_ABOUT THIS EXERCISE_: Below are the records. Gather each line that holds "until".

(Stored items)
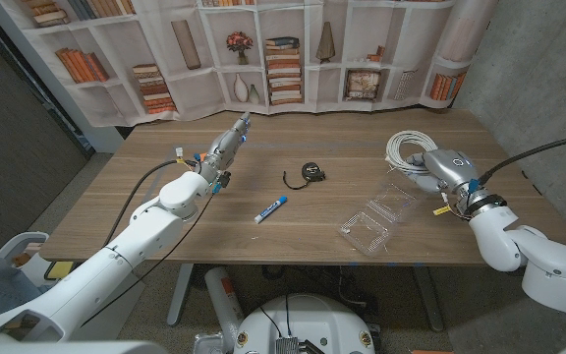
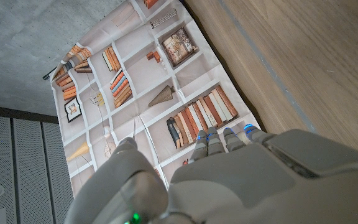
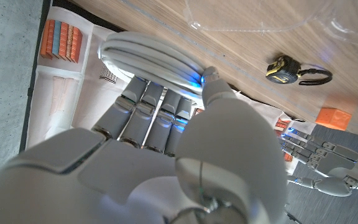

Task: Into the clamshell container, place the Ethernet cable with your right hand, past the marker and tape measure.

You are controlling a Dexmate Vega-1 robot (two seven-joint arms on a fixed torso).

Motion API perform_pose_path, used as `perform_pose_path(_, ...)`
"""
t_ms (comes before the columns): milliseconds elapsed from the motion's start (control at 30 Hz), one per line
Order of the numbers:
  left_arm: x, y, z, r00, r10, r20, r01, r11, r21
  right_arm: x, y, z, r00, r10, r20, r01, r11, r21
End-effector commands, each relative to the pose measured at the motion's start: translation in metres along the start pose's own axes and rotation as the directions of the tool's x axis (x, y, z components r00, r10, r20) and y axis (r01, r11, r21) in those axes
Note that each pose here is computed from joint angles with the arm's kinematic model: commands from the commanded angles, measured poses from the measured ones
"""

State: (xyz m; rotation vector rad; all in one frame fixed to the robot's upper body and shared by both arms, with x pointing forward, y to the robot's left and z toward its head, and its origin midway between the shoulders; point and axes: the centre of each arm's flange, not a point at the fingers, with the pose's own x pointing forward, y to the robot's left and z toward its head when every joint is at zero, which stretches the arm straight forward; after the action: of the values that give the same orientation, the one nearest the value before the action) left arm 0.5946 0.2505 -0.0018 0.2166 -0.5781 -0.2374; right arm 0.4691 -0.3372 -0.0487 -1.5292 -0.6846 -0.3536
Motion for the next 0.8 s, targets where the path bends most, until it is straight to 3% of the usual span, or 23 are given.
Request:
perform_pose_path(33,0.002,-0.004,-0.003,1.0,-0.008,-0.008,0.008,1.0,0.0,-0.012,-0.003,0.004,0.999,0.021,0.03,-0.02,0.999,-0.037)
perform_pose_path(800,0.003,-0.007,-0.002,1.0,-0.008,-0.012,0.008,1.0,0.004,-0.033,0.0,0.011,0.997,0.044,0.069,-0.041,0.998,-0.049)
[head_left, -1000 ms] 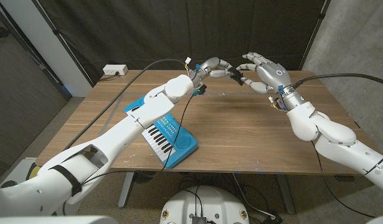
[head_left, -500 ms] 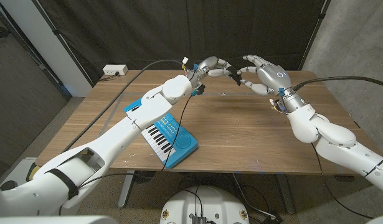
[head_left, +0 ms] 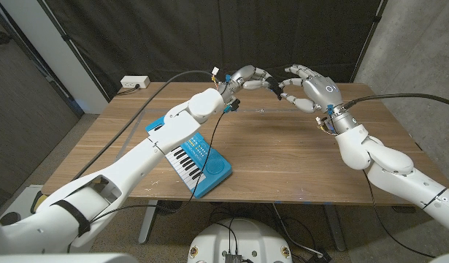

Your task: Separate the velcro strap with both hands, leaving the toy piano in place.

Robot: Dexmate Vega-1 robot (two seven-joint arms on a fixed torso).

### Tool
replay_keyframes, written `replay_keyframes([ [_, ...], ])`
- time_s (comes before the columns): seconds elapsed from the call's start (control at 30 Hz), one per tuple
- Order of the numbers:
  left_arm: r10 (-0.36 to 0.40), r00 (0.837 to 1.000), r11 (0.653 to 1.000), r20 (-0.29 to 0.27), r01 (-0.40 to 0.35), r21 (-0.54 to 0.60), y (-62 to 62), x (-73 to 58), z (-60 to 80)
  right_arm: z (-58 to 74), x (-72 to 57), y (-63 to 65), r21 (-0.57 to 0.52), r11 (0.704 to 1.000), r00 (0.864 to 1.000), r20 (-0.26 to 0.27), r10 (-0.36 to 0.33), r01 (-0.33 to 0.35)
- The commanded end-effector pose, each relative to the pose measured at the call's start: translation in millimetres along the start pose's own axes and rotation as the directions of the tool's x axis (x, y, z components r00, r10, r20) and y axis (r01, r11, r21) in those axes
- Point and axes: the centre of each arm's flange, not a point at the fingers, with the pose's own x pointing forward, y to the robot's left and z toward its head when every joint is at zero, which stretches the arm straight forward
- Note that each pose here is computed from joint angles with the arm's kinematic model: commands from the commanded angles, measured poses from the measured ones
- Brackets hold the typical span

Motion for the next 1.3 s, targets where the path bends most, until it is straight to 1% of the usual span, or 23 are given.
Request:
replay_keyframes([
  [0.03, 0.0, 1.0, 1.0, 0.03, 0.001, -0.022, 2.6, -2.3, 2.5, -1.1, 2.6, 3.7, -0.039, 0.999, 1.0, -0.001, -0.003, 0.003],
  [0.23, 0.004, 0.999, 0.999, 0.041, -0.003, -0.033, 3.7, -2.3, 3.3, -1.2, 3.9, 3.5, -0.043, 0.999, 1.0, 0.004, -0.018, 0.019],
  [0.4, -0.002, 0.999, 0.999, 0.047, 0.004, -0.044, 4.0, -1.5, 2.9, -2.7, 2.3, 3.3, -0.047, 0.996, 0.997, 0.011, -0.078, 0.078],
  [0.53, -0.004, 0.999, 0.999, 0.044, 0.006, -0.049, 3.1, -0.2, 1.6, -3.7, 0.7, 2.9, -0.036, 0.993, 0.994, 0.014, -0.109, 0.109],
  [0.77, -0.01, 0.999, 0.998, 0.038, 0.012, -0.054, 1.7, 3.6, -0.3, -7.4, -1.2, 3.0, 0.003, 0.992, 0.992, 0.013, -0.123, 0.123],
  [0.9, -0.009, 0.999, 0.998, 0.032, 0.011, -0.059, 1.5, 5.3, -2.1, -9.0, -2.0, 3.0, 0.027, 0.993, 0.993, 0.013, -0.114, 0.114],
  [1.13, 0.014, 1.0, 0.997, 0.006, -0.013, -0.082, 4.2, 6.3, -8.7, -10.4, -4.1, 9.2, 0.063, 0.993, 0.995, 0.014, -0.102, 0.101],
  [1.3, 0.022, 1.0, 0.996, -0.003, -0.022, -0.088, 4.4, 6.8, -10.8, -9.4, -6.5, 12.8, 0.096, 0.988, 0.993, 0.018, -0.12, 0.118],
])
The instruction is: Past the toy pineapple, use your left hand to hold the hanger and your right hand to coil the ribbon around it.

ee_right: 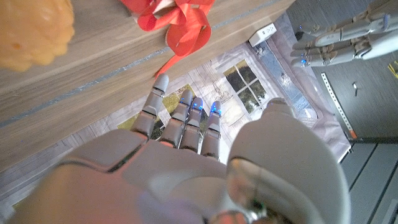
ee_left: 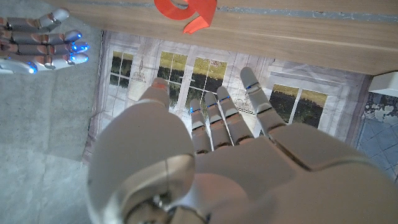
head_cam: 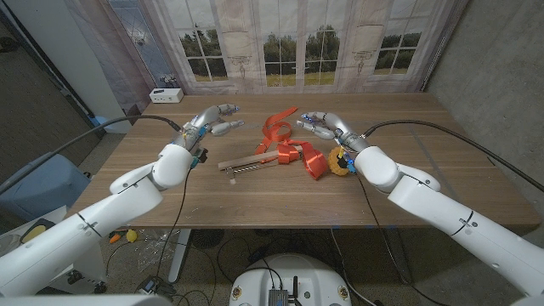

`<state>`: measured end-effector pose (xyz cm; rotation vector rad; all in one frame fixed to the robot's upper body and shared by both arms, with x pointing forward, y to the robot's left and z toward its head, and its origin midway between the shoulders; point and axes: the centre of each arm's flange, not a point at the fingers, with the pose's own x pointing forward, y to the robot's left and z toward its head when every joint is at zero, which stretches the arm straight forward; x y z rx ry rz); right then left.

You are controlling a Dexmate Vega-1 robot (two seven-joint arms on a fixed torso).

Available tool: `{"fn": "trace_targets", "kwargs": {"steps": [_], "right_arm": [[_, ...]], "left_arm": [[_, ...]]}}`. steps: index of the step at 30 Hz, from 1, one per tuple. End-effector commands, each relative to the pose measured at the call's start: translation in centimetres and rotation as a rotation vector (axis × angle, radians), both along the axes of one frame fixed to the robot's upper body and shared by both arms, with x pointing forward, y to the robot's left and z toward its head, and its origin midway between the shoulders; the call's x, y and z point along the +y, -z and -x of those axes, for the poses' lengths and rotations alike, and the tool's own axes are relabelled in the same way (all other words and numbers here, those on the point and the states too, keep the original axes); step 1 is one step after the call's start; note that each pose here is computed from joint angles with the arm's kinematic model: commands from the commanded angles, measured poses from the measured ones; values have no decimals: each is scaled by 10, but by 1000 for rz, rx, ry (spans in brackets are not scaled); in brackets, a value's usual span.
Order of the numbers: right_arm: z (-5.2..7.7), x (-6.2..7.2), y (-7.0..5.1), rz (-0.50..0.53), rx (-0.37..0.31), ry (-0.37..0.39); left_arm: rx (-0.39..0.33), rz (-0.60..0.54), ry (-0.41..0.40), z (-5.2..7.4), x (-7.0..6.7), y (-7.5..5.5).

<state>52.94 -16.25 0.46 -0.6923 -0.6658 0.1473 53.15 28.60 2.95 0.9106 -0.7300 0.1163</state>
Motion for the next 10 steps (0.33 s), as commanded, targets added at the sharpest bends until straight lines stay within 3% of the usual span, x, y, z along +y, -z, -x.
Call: {"fn": "trace_targets", "kwargs": {"steps": [1,5,10], "right_arm": [[5,-10,3,-279,-207,-33],[3,-10,0,-333,-298,-18],[5,11,3,-375,-449,19]], "left_arm": [[-38,170,295,3,41,-2],[-42,190,336,-1,48,-4],[-47,217,334,-6,53,-9]]}}
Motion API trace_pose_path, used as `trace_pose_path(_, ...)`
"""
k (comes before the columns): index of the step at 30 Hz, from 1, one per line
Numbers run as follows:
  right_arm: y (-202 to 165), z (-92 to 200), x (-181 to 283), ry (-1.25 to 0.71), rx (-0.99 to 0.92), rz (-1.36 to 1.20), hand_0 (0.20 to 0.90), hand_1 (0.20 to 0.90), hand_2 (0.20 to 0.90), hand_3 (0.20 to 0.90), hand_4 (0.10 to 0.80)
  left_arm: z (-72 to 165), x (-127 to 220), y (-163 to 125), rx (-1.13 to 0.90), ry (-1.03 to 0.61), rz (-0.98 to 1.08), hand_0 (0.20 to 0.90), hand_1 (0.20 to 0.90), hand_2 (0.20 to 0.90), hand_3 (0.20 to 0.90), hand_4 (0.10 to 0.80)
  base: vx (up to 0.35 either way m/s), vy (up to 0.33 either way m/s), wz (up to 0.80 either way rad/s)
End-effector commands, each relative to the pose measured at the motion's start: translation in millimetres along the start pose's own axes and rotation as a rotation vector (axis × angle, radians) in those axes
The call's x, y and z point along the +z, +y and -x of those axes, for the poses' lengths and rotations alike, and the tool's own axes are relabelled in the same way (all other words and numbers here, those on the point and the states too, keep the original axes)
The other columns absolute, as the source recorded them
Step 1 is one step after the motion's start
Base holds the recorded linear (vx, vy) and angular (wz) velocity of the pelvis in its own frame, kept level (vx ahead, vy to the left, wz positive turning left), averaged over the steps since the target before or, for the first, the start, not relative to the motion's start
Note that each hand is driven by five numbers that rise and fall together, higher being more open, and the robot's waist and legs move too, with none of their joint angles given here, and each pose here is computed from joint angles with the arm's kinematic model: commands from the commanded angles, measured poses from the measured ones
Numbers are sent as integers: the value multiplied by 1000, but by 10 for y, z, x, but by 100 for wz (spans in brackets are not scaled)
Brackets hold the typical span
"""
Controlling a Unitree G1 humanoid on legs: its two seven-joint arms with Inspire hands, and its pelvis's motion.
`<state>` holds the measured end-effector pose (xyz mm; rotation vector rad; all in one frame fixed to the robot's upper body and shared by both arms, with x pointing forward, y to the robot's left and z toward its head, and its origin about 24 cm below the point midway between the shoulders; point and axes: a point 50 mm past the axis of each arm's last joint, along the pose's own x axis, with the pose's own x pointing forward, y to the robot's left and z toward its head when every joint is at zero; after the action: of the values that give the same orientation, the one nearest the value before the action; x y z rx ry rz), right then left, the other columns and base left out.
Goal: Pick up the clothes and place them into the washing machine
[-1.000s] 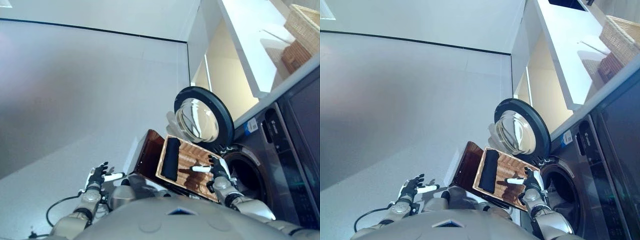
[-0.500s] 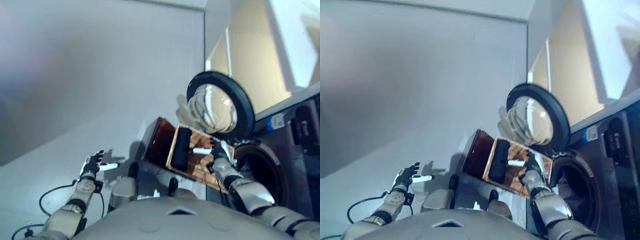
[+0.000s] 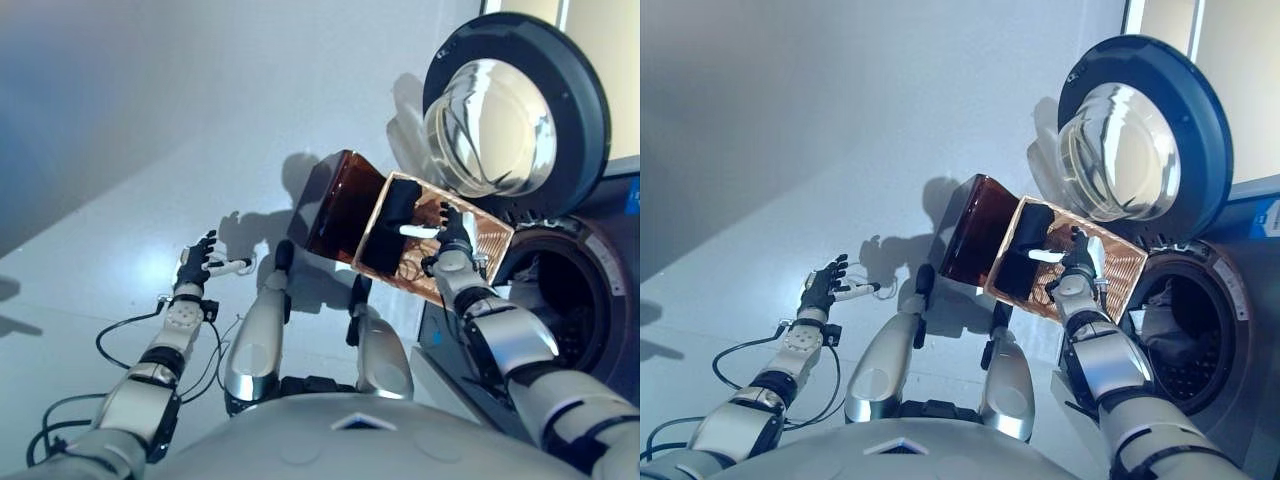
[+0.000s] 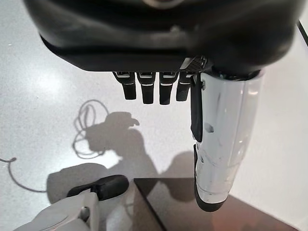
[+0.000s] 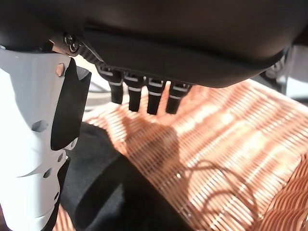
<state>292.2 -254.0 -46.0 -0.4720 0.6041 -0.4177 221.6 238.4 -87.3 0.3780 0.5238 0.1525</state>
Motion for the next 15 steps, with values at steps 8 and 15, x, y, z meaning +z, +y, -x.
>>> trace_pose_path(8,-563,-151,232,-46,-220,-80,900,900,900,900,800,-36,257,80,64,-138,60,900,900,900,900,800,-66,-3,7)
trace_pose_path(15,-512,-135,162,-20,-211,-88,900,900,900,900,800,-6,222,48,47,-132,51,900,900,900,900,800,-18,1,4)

_SOLUTION TO THE EXERCISE_:
Motion for the next 0.8 s, targets where the path bends most, until it is straight to 3% of the usual span, or 23 are given.
Motion for the next 1.3 s, targets where the path bends most, until it is straight to 1% of the usual span, or 23 are given.
Motion for the next 10 steps (0.33 s), as commanded, targets added at the sharpest bends until straight lines stay within 3% of the usual span, x, y, z along +y, -z, -x.

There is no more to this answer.